BEGIN Records for processing

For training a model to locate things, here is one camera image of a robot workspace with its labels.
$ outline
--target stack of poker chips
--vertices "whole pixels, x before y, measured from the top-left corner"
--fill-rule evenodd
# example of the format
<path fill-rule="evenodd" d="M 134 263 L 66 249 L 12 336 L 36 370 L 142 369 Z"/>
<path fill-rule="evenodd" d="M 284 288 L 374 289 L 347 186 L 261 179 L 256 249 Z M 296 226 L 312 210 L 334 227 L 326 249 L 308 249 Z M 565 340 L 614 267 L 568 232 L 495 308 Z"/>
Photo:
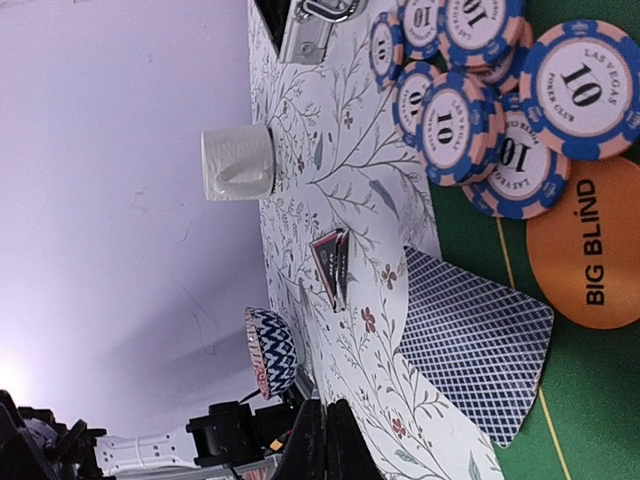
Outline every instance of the stack of poker chips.
<path fill-rule="evenodd" d="M 536 42 L 522 0 L 496 3 L 493 18 L 482 2 L 398 0 L 373 24 L 370 63 L 429 180 L 524 220 L 560 200 L 571 161 L 616 156 L 640 136 L 640 49 L 595 20 Z M 446 73 L 427 62 L 438 53 Z"/>

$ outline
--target blue patterned card back
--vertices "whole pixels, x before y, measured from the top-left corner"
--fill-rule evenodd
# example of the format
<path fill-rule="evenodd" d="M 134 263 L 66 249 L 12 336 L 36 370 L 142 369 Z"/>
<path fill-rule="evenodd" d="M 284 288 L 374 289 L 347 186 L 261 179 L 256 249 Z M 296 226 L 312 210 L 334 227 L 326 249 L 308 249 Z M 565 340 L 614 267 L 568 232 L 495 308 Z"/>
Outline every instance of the blue patterned card back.
<path fill-rule="evenodd" d="M 501 447 L 533 406 L 553 310 L 521 292 L 405 247 L 402 354 Z"/>

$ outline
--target small card deck
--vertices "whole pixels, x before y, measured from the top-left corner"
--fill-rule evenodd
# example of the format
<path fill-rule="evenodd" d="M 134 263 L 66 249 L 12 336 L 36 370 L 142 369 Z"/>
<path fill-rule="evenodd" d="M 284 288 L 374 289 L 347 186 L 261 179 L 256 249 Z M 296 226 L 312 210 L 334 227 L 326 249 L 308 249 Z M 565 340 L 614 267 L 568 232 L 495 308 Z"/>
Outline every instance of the small card deck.
<path fill-rule="evenodd" d="M 311 249 L 333 311 L 346 310 L 349 231 L 338 228 L 311 242 Z"/>

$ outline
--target white cup
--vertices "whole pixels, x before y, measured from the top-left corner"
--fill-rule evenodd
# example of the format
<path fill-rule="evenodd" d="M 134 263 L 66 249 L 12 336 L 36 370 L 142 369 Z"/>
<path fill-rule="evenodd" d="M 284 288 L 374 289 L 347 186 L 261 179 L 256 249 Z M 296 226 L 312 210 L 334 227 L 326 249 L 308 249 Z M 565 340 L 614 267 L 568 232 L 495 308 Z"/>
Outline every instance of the white cup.
<path fill-rule="evenodd" d="M 263 124 L 202 132 L 207 200 L 255 200 L 273 191 L 275 154 Z"/>

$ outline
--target yellow table line
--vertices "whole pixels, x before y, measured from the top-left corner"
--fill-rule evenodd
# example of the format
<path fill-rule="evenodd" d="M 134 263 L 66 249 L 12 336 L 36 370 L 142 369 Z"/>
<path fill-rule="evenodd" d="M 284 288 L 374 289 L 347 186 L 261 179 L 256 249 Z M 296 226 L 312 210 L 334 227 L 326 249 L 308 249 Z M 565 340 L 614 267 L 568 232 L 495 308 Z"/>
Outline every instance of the yellow table line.
<path fill-rule="evenodd" d="M 507 249 L 507 242 L 504 238 L 504 231 L 502 230 L 502 222 L 500 218 L 496 218 L 496 225 L 498 226 L 498 236 L 500 237 L 500 245 L 502 247 L 502 254 L 504 256 L 504 263 L 507 267 L 507 275 L 509 276 L 509 283 L 511 284 L 511 288 L 516 288 L 515 278 L 513 277 L 513 270 L 511 268 L 511 259 L 509 257 L 509 250 Z M 569 467 L 567 466 L 567 461 L 564 458 L 564 454 L 562 453 L 562 447 L 560 447 L 560 441 L 558 440 L 558 434 L 556 433 L 556 429 L 553 426 L 553 420 L 551 419 L 551 412 L 549 411 L 549 406 L 547 405 L 547 400 L 544 396 L 544 391 L 542 390 L 542 385 L 539 387 L 540 391 L 540 404 L 542 405 L 542 410 L 544 411 L 544 416 L 547 420 L 547 426 L 549 427 L 549 432 L 551 433 L 551 439 L 553 440 L 553 445 L 556 447 L 556 452 L 558 453 L 558 458 L 560 459 L 560 464 L 562 465 L 562 470 L 564 471 L 564 476 L 567 480 L 572 480 L 571 473 L 569 472 Z"/>

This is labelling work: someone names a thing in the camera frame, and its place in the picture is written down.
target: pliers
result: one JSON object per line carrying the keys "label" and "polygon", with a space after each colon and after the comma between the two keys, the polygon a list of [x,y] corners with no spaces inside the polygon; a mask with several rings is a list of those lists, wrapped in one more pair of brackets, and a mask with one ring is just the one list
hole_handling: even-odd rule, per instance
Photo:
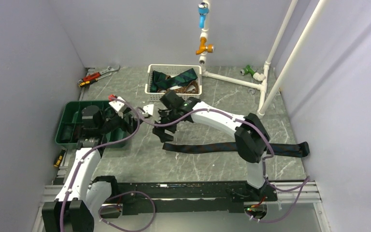
{"label": "pliers", "polygon": [[120,65],[116,69],[112,67],[107,67],[107,69],[100,71],[100,72],[95,72],[85,78],[80,79],[77,83],[79,84],[80,88],[89,86],[95,82],[98,82],[100,79],[112,75],[114,72],[117,72],[120,70]]}

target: floor
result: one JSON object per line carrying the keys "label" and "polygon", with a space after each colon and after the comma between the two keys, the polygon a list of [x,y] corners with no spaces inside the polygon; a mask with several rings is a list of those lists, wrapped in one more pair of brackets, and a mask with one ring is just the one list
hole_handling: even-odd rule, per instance
{"label": "floor", "polygon": [[[239,74],[240,67],[210,67],[208,71],[249,81]],[[90,86],[83,100],[106,100],[108,95],[123,97],[133,106],[149,104],[144,92],[147,67],[123,67],[111,77]],[[268,91],[275,82],[269,75]],[[230,113],[247,115],[258,108],[259,92],[251,95],[248,87],[203,78],[201,100]],[[272,106],[262,118],[272,143],[296,143],[281,96],[278,94]],[[114,175],[119,182],[169,182],[169,181],[227,181],[246,180],[246,164],[236,152],[220,152],[199,155],[168,152],[151,132],[152,127],[142,124],[140,131],[124,148],[107,148],[93,176]],[[231,142],[232,137],[201,124],[178,124],[174,143],[200,145]],[[304,179],[300,159],[274,157],[267,160],[270,180]]]}

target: orange tool handle
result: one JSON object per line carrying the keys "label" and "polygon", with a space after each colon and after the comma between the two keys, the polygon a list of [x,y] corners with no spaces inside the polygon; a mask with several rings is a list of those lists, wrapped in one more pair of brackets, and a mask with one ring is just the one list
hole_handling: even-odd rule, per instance
{"label": "orange tool handle", "polygon": [[91,74],[91,75],[89,75],[89,76],[83,78],[82,80],[83,80],[83,82],[91,81],[91,80],[94,80],[94,79],[96,79],[96,78],[98,78],[98,77],[100,77],[100,76],[101,76],[101,75],[100,75],[100,72],[95,72],[94,74]]}
{"label": "orange tool handle", "polygon": [[90,81],[84,81],[84,82],[82,82],[82,83],[79,84],[79,87],[80,88],[83,88],[83,87],[89,86],[89,85],[91,85],[91,84],[93,84],[93,83],[95,83],[97,81],[98,81],[97,78],[96,79],[92,79]]}

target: faucet
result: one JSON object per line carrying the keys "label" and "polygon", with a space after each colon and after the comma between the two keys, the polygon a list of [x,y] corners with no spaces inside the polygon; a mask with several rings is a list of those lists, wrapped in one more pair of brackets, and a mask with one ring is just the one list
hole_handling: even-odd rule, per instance
{"label": "faucet", "polygon": [[207,42],[207,38],[201,37],[200,46],[199,46],[199,49],[196,51],[196,55],[200,55],[203,52],[213,53],[214,45],[209,44],[209,45],[206,46],[205,45],[206,42]]}
{"label": "faucet", "polygon": [[204,28],[204,22],[205,22],[205,17],[208,14],[208,4],[205,2],[202,2],[199,4],[199,14],[200,14],[200,28]]}

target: white plastic basket
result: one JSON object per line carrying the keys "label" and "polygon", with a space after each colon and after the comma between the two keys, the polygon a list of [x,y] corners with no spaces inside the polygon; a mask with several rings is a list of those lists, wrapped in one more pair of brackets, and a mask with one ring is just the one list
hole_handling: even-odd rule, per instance
{"label": "white plastic basket", "polygon": [[149,101],[151,102],[158,102],[160,98],[164,95],[164,93],[150,93],[150,86],[152,81],[153,71],[161,72],[170,76],[177,76],[178,74],[187,71],[189,69],[194,69],[198,76],[198,84],[199,84],[199,93],[198,94],[187,94],[187,93],[179,93],[178,96],[182,97],[186,100],[189,97],[200,98],[202,93],[202,81],[201,81],[201,66],[199,65],[173,65],[173,64],[150,64],[147,70],[147,78],[148,83],[146,84],[144,91],[146,94],[149,95]]}

END Records for processing

Search the listing above for the string "camera" and return each line it appears on.

For training a model to locate things, here is one camera image of a robot workspace with its labels.
This is labelling work: someone names a thing in the camera frame, and its place in the picture is written down.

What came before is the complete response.